• **WHAT THE TASK ASKS**
Every line below must be copied as written, except for pictures.

===== LISTED ENTRIES =====

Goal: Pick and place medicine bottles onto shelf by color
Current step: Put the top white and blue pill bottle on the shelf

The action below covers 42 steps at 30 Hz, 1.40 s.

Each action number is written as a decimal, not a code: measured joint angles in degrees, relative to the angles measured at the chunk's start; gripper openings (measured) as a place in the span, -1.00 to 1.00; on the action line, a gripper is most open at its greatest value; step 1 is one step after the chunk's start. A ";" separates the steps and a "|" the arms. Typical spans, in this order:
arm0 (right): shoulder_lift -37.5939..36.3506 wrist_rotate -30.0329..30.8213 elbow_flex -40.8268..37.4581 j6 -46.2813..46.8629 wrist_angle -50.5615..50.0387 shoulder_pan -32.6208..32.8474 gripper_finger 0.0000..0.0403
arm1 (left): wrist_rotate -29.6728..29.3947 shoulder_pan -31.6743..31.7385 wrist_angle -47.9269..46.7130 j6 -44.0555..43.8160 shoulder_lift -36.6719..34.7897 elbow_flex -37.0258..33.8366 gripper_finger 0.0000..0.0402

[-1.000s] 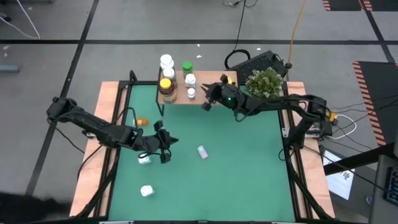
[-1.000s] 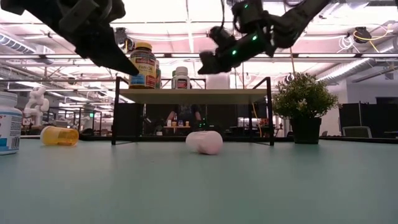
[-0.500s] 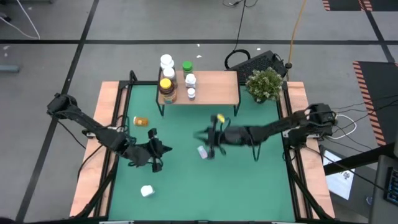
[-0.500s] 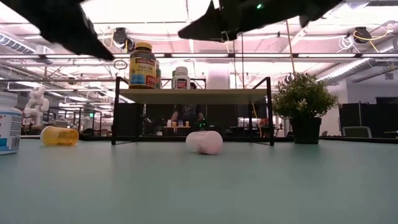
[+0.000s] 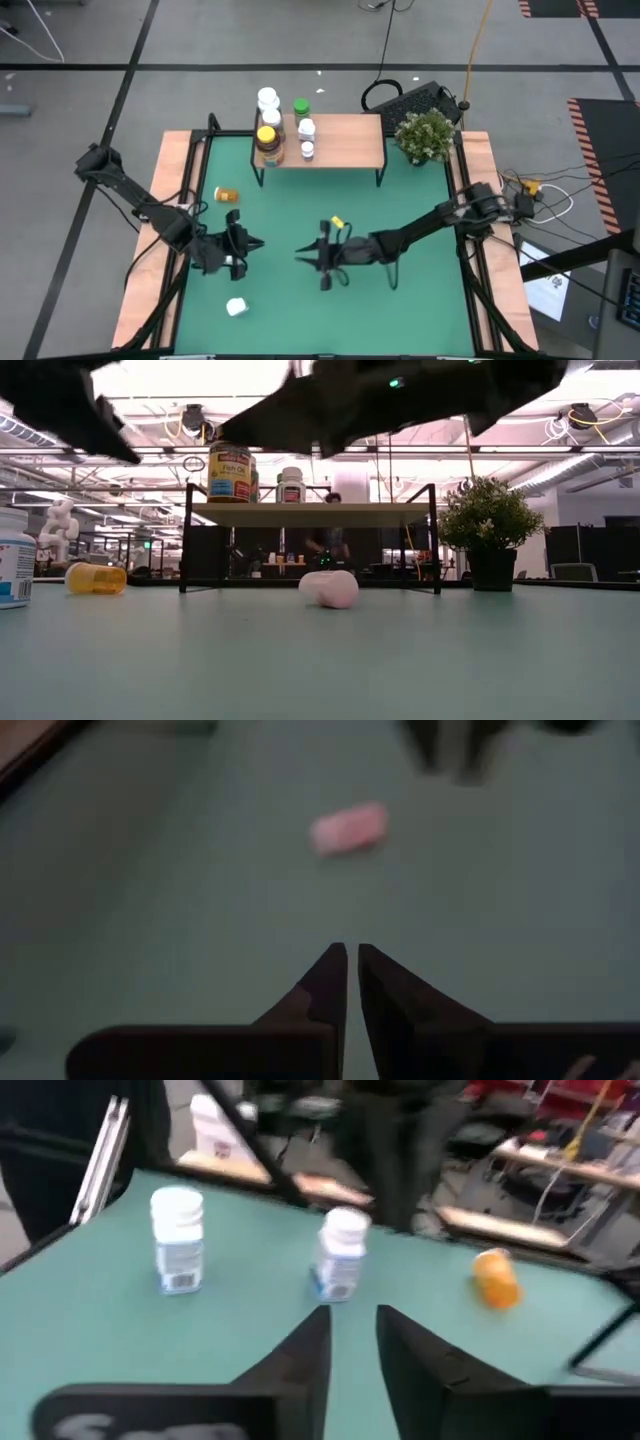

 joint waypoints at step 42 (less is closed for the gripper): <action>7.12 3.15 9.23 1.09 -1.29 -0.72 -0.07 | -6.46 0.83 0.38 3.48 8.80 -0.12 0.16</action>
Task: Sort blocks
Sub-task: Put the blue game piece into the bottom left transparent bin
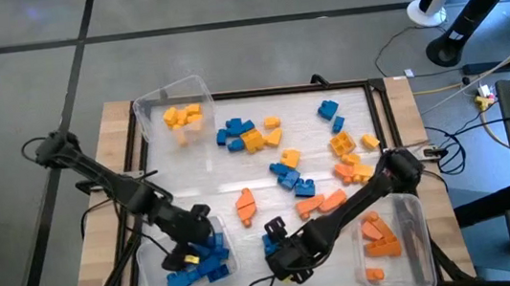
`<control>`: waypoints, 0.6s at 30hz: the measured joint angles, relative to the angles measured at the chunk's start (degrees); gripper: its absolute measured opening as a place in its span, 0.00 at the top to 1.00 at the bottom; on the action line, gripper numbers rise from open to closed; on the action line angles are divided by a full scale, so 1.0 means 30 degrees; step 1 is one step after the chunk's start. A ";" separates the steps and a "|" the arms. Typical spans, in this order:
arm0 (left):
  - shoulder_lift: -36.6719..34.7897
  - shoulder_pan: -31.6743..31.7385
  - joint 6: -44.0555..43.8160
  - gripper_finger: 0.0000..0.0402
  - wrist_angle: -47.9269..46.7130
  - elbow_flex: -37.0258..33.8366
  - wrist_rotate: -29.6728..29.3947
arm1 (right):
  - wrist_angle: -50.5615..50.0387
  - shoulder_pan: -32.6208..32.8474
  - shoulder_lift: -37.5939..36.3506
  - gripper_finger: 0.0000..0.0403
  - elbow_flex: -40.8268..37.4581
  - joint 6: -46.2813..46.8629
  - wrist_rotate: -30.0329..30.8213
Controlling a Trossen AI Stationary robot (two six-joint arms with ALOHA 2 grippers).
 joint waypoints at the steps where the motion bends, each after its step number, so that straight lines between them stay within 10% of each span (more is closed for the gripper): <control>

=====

• **EXERCISE OUTPUT**
Goal: Pick and place medicine bottles onto shelf by color
Current step: Put the top white and blue pill bottle on the shelf

The action below covers 42 steps at 30 Hz, 1.40 s.

Each action number is written as a decimal, not a code: measured joint angles in degrees, relative to the angles measured at the chunk's start; gripper openings (measured) as a place in the span, -1.00 to 1.00; on the action line, a gripper is most open at its greatest value; step 1 is one step after the chunk's start. A ";" separates the steps and a "|" the arms. Typical spans, in this order:
arm0 (right): shoulder_lift -37.5939..36.3506 wrist_rotate -30.0329..30.8213 elbow_flex -40.8268..37.4581 j6 -46.2813..46.8629 wrist_angle -50.5615..50.0387 shoulder_pan -32.6208..32.8474 gripper_finger 0.0000..0.0403
arm1 (left): wrist_rotate -29.6728..29.3947 shoulder_pan -31.6743..31.7385 wrist_angle -47.9269..46.7130 j6 -44.0555..43.8160 shoulder_lift -36.6719..34.7897 elbow_flex -37.0258..33.8366 gripper_finger 0.0000..0.0402

[-1.000s] 
[-1.000s] 
[-0.500s] 
[-0.500s] 
[+0.000s] 

 joint waypoints at step 42 (less is closed for the gripper): <action>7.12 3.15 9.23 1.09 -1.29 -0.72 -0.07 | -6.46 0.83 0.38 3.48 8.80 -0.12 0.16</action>
Task: Sort blocks
Sub-task: Put the blue game piece into the bottom left transparent bin
`<control>`: waypoints, 0.6s at 30hz: the measured joint angles, relative to the angles measured at the chunk's start (degrees); gripper: its absolute measured opening as a place in its span, 0.00 at the top to 1.00 at the bottom; on the action line, gripper numbers rise from open to closed; on the action line angles are divided by a full scale, so 1.0 means 30 degrees; step 1 is one step after the chunk's start. A ";" separates the steps and a "|" the arms. Typical spans, in this order:
arm0 (left):
  - shoulder_lift: -36.6719..34.7897
  - shoulder_pan: -31.6743..31.7385
  - joint 6: -44.0555..43.8160
  - gripper_finger: 0.0000..0.0402
  - wrist_angle: -47.9269..46.7130
  - elbow_flex: -37.0258..33.8366
  - wrist_rotate: -29.6728..29.3947
arm1 (right):
  - wrist_angle: -50.5615..50.0387
  - shoulder_pan: -32.6208..32.8474
  - shoulder_lift: -37.5939..36.3506
  - gripper_finger: 0.0000..0.0403
  - elbow_flex: -40.8268..37.4581
  - joint 6: -46.2813..46.8629
  - wrist_rotate: -30.0329..30.8213
Controlling a Trossen AI Stationary robot (two six-joint arms with ALOHA 2 grippers).
 joint waypoints at the steps where the motion bends, each after its step number, so that straight lines between them stay within 10% of each span (more is closed for the gripper): <control>

This answer is now finished.